**Problem:**
I need the lines from the one with "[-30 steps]" through the end of the material, copied exactly and with nothing else included.

**Data provided:**
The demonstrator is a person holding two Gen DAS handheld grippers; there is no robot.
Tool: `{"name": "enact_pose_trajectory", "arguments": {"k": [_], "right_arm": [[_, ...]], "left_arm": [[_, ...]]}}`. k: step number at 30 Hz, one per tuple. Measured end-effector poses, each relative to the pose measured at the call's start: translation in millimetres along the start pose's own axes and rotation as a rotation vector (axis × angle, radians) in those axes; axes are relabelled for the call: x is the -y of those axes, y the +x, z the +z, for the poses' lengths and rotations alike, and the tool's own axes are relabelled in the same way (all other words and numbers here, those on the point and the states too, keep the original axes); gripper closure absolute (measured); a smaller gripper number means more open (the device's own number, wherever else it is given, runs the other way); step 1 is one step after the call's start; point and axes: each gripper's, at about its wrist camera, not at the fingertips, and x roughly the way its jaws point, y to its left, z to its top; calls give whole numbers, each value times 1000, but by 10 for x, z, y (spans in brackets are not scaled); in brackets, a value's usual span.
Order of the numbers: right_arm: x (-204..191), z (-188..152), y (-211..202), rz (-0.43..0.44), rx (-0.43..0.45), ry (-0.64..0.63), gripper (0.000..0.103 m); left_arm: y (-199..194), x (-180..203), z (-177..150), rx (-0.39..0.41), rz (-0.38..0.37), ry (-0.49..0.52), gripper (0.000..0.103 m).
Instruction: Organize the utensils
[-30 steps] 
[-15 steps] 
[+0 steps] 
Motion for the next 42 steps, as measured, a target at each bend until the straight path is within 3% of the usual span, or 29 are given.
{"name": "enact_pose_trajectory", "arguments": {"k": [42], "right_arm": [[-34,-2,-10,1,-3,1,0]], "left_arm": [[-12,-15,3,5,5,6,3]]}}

**Exercise answer:**
[-30 steps] 
[-15 steps] 
[+0 steps] 
Motion for the next 42 steps, as measured, a target at each bend until the straight path is within 3% of the usual span, or 29 are given.
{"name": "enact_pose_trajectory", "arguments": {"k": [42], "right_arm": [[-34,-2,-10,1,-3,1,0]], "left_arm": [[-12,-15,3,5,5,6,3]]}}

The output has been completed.